Anorexia Nervosa is an eating disorder that is most commonly seen in adolescent women. However, it is not exclusive to females; 10% of those who suffer from it are actually male.

What Causes Anorexia Nervosa?

Studies show that Anorexia Nervosa may be linked to genetics; that is, it may run in families. Some link it to a disorder in the neurotransmitter system of the body, possibly due to a disturbance in the function or usage of serotonin. Of course, these biological factors aren’t the only ones at work. Most psychiatric disorders exist due to a number of different causes. They are usually caused by a combination of many different factors. Psychologically, anorexia nervosa’s development may be induced by faulty reasoning and lack of coping skills.

It is commonly thought that people who have Anorexia Nervosa have faulty perception skills – that is, they look at a mirror and see themselves to be less attractive than they really are. Recent studies show, however, that people with Anorexia Nervosa actually lack a sort of ‘overconfidence bias,’ that makes people who have no Anorexia Nervosa think of themselves as more attractive than they actually are. So, in essence, people who have Anorexia Nervosa are actually more accurate at judging themselves. As a result, they are also more critical of their own looks.

Some behavioral or personality traits also predispose a person to Anorexia Nervosa. For example, if the person is obsessive and very driven, she has a greater risk of developing this disorder. If the person is good at resisting temptation and is a perfectionist who has a strong need for control, she will be more prone to Anorexia Nervosa than other people. This condition is also common among those who are achievers in academics or in their work.

Some studies also suggest that physical or sexual abuse during the childhood years puts a person at a high risk for developing Anorexia Nervosa. About 50% of those who were diagnosed with this eating disorder admit to having experienced such abuse.

What are the Symptoms of Anorexia Nervosa?

Anorexia nervosa causes a wide spectrum of symptoms in several aspects of a human being’s life. Physiologically, anorexia nervosa presents with extreme weight loss, with a body mass index of less than 18.5. The lack of nutrients really takes its toll on the body, so the person may suffer from stunted growth, endocrine disorders, amenorrhea, slow heart rate, hypotension, hypothermia, anemia, and electrolyte imbalances. The hair becomes thin and dry but lanugo hair sprouts all over the body. There is a reduction in white blood cells and therefore a weakening of the body’s immune system. The eyes become sunken and the complexion becomes pasty. The bones and joints are damaged and may creak when moved; the teeth also start decaying.

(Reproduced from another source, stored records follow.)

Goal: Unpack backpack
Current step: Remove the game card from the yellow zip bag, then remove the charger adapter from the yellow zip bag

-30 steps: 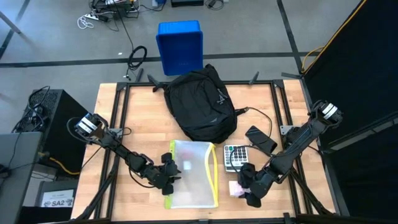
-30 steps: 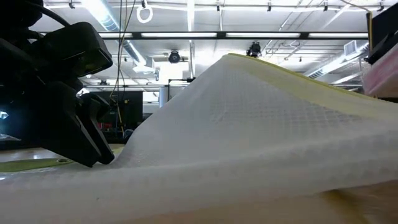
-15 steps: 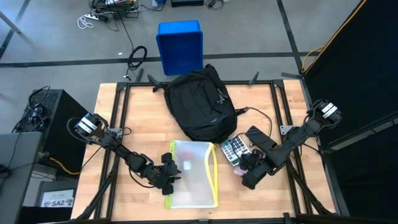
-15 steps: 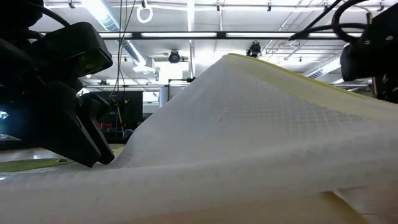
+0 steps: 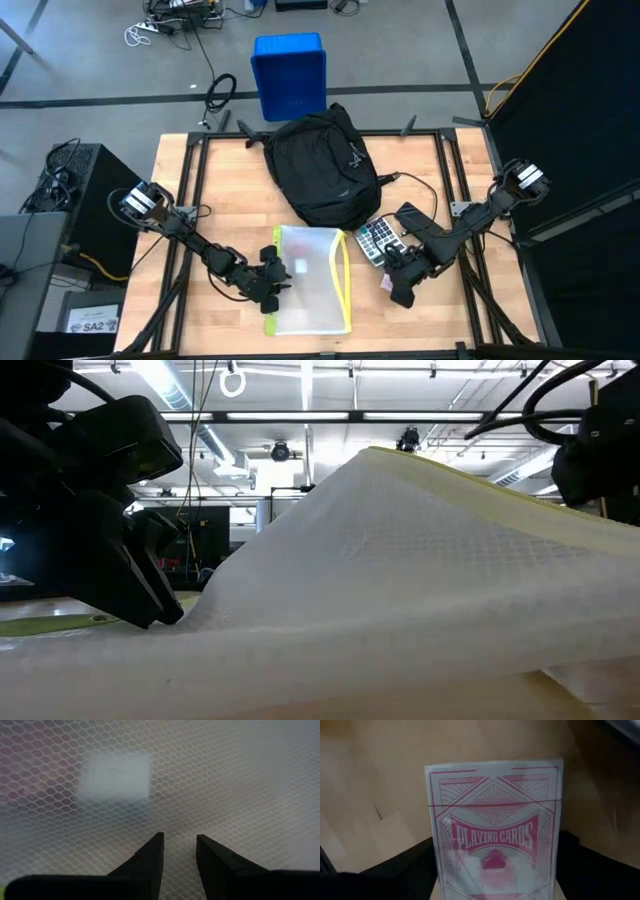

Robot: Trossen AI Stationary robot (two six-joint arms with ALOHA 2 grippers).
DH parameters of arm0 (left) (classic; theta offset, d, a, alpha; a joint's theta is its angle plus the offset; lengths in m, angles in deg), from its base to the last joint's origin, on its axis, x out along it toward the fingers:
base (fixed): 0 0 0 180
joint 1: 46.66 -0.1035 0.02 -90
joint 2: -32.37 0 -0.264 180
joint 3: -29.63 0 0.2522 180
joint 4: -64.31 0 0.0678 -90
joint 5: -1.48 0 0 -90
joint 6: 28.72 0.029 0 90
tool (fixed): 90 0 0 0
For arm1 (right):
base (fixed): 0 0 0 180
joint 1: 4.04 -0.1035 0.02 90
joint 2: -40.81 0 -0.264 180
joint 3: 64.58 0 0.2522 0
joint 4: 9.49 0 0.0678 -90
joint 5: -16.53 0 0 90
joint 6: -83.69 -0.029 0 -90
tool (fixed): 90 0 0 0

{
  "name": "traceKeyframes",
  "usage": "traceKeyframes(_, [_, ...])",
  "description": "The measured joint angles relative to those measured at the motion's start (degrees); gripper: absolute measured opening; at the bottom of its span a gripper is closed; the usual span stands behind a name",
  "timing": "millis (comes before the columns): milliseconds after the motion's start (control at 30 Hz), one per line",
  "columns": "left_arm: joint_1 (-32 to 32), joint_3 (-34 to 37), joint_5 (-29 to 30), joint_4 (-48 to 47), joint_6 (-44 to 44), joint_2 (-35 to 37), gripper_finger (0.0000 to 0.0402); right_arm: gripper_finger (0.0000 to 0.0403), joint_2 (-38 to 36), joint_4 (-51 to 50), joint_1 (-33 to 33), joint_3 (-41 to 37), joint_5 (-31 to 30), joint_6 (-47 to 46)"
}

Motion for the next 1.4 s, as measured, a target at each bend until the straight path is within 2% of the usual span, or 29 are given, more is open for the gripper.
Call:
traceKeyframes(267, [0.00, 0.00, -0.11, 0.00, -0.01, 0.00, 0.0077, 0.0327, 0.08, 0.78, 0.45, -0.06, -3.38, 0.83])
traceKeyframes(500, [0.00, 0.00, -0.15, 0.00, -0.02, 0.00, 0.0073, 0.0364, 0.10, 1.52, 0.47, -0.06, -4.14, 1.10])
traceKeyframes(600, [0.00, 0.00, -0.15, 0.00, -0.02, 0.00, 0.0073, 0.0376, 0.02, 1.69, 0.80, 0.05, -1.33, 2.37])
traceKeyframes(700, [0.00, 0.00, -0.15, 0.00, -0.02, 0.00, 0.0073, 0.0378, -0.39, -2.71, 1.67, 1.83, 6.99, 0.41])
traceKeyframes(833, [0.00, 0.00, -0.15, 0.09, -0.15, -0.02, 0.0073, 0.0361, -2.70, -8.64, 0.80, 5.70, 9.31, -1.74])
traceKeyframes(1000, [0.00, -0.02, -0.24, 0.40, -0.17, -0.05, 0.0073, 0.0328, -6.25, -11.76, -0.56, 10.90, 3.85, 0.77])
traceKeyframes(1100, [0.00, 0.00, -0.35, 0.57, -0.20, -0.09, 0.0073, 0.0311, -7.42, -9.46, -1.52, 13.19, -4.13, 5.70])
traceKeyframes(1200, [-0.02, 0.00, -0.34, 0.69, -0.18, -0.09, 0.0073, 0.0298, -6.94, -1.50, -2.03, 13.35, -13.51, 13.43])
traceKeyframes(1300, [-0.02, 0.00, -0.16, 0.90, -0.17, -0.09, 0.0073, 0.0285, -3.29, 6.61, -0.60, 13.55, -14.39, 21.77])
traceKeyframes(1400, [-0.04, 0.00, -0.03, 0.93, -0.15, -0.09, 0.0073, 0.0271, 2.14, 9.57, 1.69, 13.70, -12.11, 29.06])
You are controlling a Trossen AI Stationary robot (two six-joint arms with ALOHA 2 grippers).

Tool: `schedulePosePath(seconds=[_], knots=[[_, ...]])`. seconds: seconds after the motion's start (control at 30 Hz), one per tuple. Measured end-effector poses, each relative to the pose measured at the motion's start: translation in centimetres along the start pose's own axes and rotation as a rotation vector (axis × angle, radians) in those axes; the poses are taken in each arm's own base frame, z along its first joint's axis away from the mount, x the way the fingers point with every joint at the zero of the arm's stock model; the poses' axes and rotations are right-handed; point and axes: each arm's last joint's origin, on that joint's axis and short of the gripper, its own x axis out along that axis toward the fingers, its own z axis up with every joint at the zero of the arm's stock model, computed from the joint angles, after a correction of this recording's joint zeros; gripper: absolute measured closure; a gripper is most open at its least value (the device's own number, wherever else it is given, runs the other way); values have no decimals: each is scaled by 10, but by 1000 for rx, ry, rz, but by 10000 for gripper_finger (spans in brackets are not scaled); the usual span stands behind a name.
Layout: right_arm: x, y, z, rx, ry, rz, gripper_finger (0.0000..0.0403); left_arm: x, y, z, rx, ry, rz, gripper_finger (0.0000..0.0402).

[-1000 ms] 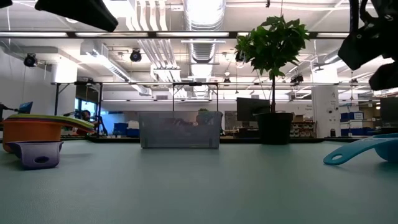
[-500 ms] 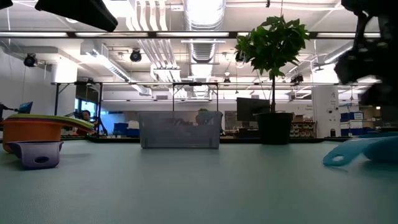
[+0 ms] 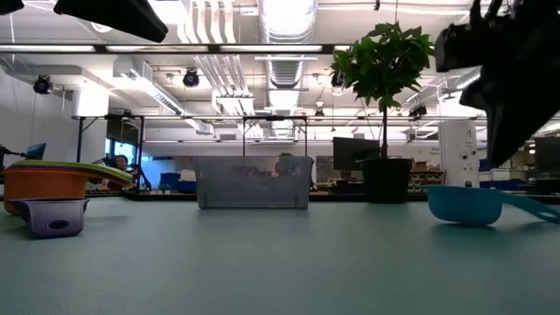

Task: Nest measuring cups in basket
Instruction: Stack the blue measuring cup into the yellow measuring cup

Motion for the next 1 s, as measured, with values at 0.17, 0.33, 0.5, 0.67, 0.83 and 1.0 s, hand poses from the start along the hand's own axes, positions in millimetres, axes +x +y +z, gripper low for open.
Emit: schedulePosePath(seconds=[0.17,0.33,0.5,0.67,0.83,1.0], knots=[[-10,12,11,-72,-40,96,391,0,0,0,-2,0,0,359],[-9,24,12,-181,-67,125,358,0,0,0,-8,0,0,359],[0,35,4,-298,-21,133,295,0,0,0,-8,0,0,359],[15,42,-1,-372,22,103,240,0,0,0,-8,0,0,359],[29,45,-3,-419,56,71,224,0,0,0,-7,0,0,359],[38,49,-2,-440,42,75,270,0,1,0,-7,-7,13,359]])
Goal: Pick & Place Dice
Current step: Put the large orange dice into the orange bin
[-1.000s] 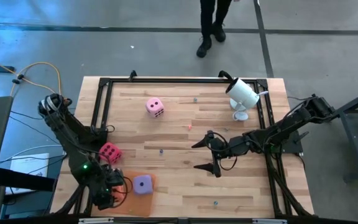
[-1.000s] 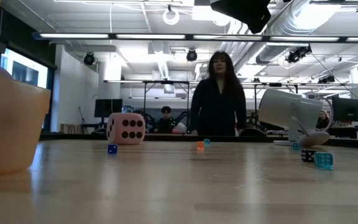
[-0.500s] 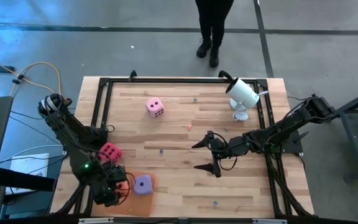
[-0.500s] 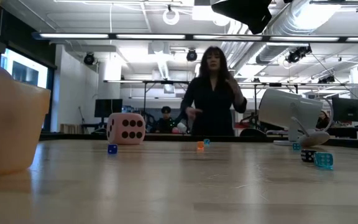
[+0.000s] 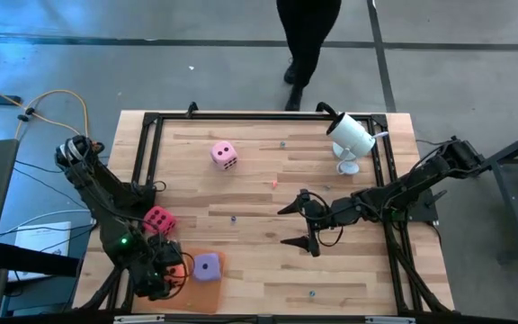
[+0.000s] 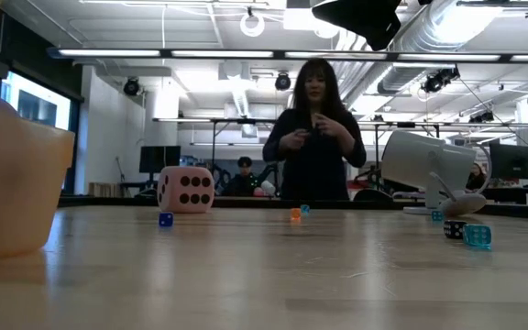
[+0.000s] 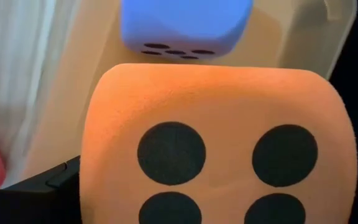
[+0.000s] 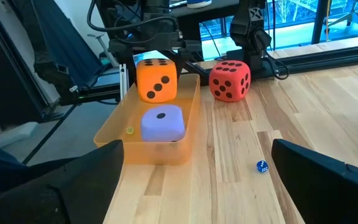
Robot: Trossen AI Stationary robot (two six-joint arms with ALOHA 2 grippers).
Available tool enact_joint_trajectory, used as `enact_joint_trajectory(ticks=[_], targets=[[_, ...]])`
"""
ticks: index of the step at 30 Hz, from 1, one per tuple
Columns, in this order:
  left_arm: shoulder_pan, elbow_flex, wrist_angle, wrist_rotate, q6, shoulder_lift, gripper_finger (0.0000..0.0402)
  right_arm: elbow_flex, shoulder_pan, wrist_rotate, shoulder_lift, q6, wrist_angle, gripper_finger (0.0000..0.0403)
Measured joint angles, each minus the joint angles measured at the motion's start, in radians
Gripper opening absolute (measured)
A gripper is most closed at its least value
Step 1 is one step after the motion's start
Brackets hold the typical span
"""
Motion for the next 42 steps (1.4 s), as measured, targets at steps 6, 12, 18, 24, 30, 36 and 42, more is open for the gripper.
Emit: enact_joint_trajectory(ticks=[6,12,18,24,30,36,42], targets=[[-0.006,0.0,0.0,-0.002,0.002,0.0,0.04,0.0,0.0,0.0,0.0,0.0,-0.002,0.0398],[-0.006,0.0,0.0,-0.055,-0.032,0.0,0.04,0.0,0.0,0.0,0.0,0.0,-0.002,0.0398],[-0.006,0.0,0.0,-0.096,-0.026,0.0,0.04,0.0,0.0,0.0,0.0,0.0,-0.002,0.0398],[-0.006,0.0,0.0,-0.11,-0.073,0.001,0.04,0.0,0.0,0.0,0.0,0.0,-0.003,0.0398],[-0.006,0.0,-0.001,-0.11,-0.055,0.002,0.04,0.0,0.0,0.0,0.0,0.0,-0.003,0.0398],[-0.006,0.0,0.004,-0.087,-0.052,0.002,0.04,0.0,0.0,0.0,0.0,0.0,-0.002,0.0398],[-0.006,0.0,0.01,-0.072,-0.052,0.002,0.04,0.0,0.0,-0.002,0.0,0.0,-0.002,0.0398]])
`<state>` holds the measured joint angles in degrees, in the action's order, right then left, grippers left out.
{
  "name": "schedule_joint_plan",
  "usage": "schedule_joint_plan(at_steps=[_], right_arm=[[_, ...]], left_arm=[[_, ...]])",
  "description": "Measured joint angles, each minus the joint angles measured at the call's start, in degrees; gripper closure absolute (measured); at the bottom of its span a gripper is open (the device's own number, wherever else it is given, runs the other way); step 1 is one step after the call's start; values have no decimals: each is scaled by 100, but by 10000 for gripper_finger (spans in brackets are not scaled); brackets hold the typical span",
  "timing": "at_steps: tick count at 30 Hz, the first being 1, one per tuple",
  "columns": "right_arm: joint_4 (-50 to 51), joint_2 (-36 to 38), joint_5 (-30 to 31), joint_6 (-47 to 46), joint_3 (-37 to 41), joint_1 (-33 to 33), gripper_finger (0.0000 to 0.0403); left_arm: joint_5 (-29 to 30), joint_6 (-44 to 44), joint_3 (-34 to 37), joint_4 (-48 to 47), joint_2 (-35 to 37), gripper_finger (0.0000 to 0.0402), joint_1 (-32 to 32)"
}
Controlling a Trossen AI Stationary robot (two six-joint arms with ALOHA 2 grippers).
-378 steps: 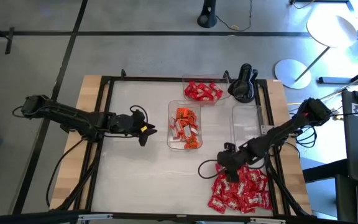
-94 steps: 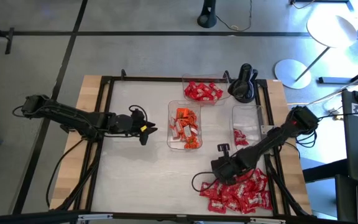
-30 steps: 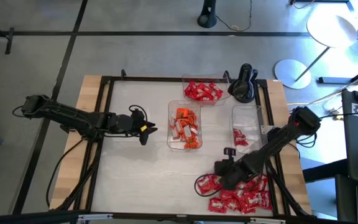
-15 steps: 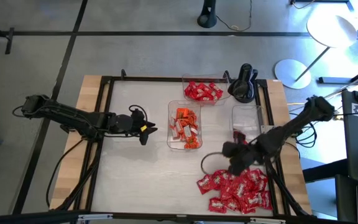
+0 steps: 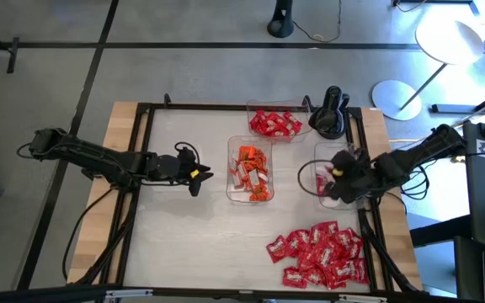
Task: Sort candy
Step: Put the red candy pack into the bottom right transparent bin
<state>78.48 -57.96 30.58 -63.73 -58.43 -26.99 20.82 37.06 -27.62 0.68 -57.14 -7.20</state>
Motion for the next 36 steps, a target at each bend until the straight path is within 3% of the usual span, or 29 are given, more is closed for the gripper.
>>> schedule_joint_plan(at_steps=[4, 13, 17, 26, 31, 36], right_arm=[[88, -7, 157, -354, 253, 12, 361], [-127, -39, -512, -533, 1124, 12, 351], [-423, -41, -492, -506, 1329, 3, 307], [-578, -39, -529, -467, 1405, 3, 165], [-641, -39, -923, -350, 1405, 3, 128], [-922, -39, -1081, -349, 1405, 1, 118]], left_arm=[[0, 29, 2, 36, -2, 274, 4], [0, 183, 2, 88, 0, 274, 4], [0, 258, 2, 185, -1, 274, 4], [0, 370, 2, 180, -1, 274, 4], [0, 368, 2, 182, 0, 274, 7], [0, 357, 2, 182, -1, 274, 7]])
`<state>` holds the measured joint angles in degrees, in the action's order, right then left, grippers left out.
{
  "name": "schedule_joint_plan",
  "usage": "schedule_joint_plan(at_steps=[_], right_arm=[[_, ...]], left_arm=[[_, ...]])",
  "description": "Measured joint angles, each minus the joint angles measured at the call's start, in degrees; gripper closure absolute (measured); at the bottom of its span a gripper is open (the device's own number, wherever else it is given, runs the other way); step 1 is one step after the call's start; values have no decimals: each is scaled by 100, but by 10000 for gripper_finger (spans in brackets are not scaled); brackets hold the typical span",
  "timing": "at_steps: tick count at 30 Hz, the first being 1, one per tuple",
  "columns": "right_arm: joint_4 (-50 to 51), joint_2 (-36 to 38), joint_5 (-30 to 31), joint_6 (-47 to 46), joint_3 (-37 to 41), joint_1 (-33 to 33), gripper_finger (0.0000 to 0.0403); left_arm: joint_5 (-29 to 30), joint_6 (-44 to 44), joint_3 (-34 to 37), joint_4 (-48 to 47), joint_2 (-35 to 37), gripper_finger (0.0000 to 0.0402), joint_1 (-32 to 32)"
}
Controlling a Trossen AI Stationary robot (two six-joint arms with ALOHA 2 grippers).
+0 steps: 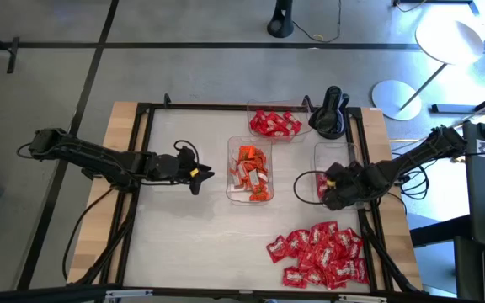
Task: Sort candy
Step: Put the red candy pack into the bottom right transparent bin
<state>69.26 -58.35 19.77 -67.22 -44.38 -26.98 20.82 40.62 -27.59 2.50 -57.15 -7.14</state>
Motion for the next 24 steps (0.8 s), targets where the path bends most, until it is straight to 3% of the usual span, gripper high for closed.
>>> schedule_joint_plan(at_steps=[10, 18, 20, 24], right_arm=[[-440, 0, -1050, 254, -22, 0, 121], [-1194, 0, -1548, 497, -546, 119, 121], [-1686, 0, -1429, 748, -633, 111, 121], [-3808, -171, -1137, 1896, -516, 109, 121]], left_arm=[[0, -40, 0, 125, -2, 274, 0], [20, -431, 0, 121, -1, 274, 0], [69, -548, 0, 120, -2, 274, 0], [105, -619, 0, 122, -2, 274, 0]])
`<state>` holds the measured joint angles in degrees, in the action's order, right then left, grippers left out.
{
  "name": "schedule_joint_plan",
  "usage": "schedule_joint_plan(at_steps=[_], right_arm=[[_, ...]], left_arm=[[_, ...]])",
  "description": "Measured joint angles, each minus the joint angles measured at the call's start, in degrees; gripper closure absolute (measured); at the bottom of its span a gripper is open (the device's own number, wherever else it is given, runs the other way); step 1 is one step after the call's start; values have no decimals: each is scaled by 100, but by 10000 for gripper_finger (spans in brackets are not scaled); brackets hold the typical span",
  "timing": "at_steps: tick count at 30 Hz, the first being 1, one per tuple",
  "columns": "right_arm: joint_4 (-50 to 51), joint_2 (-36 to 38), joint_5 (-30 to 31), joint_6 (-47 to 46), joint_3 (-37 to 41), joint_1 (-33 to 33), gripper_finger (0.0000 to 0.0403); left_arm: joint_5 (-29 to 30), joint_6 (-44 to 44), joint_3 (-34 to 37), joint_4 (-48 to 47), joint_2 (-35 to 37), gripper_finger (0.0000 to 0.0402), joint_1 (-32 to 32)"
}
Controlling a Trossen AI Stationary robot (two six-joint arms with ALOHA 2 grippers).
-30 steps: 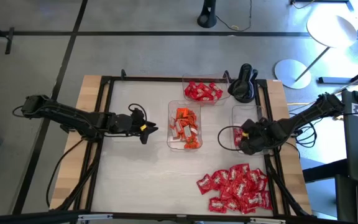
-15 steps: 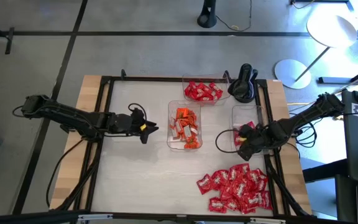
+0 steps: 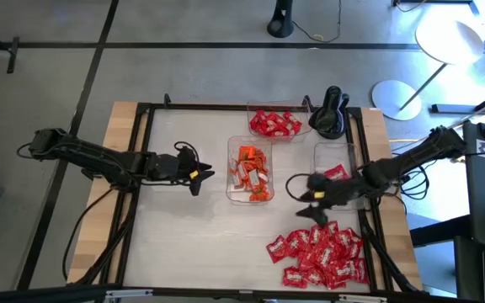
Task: Sort candy
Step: Put the red candy pack into the bottom right transparent bin
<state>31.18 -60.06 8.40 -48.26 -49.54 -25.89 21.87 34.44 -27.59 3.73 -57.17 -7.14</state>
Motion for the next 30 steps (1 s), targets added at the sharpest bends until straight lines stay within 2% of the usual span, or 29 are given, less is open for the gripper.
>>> schedule_joint_plan(at_steps=[3, 7, 12, 18, 21, 26, 30], right_arm=[[-1177, -395, -166, 765, 136, -2, 121], [-1573, -1119, -714, 1381, 158, -1, 121], [-1535, -2183, -1446, 1387, 166, -2, 121], [-1778, -3064, -1803, 1376, 169, 0, 121], [-2166, -3324, -2006, 1366, 169, 0, 121], [-2433, -3609, -2015, 1271, 169, 0, 125], [-2539, -3675, -2005, 1253, 169, 0, 158]], left_arm=[[7, 1, 0, 1, 0, 274, 0], [10, 192, 0, 0, 0, 274, 0], [11, 304, 0, -4, 1, 274, 0], [11, 299, 0, -2, 0, 274, 0], [11, 267, 0, 0, 0, 274, 0], [122, 267, 0, 18, 0, 274, 0], [136, 275, 0, 20, 0, 274, 0]])
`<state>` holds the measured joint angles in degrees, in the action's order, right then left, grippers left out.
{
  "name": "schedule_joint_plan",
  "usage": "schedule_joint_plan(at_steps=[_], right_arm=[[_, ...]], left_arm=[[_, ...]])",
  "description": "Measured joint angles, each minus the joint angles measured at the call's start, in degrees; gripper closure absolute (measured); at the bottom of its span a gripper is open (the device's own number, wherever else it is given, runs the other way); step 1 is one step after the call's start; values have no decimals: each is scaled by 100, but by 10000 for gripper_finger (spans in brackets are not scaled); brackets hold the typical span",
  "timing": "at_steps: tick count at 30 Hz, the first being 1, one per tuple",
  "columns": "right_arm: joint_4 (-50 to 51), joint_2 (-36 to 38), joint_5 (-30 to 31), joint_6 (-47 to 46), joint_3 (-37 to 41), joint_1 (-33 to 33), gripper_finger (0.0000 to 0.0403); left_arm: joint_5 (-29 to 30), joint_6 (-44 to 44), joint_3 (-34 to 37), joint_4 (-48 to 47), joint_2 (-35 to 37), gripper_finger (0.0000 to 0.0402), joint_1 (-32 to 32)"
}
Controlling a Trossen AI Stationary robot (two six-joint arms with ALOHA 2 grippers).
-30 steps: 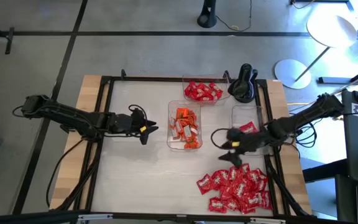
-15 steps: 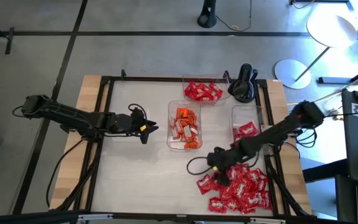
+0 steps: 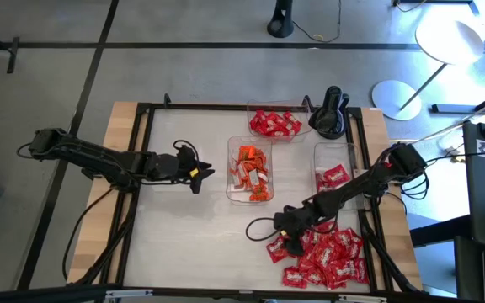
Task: Sort candy
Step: Put the red candy pack into the bottom right transparent bin
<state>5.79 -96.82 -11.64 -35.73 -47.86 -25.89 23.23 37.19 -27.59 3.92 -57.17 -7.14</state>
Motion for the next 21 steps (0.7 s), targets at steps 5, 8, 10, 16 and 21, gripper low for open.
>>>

Psychologically, the person has a distorted body image and has very poor insight. She will judge herself mostly through her body weight and ignore all her other strong points. She is preoccupied by matters concerning food and weight. Several of those with Anorexia Nervosa also suffer from obsessive compulsive disorder. These people believe that if they can control their food intake or their body weight, they have more control of their lives. They usually deny that they have any problem with their weight or their health. An anorexic usually has very low self-esteem and is constantly moody.

They exercise obsessively, but are very secretive about it. They starve themselves willingly and are thus prone to fainting. They abuse substances like diuretics and laxatives just to maintain their weight and are usually given to suicidal attempts. They are very sensitive when their eating habits are addressed.

Socially, people who have Anorexia Nervosa withdraw from their relationships. Relationships are frayed even more whenever friends and family members try to broach the topic of their eating disorder, their weight or getting medical help.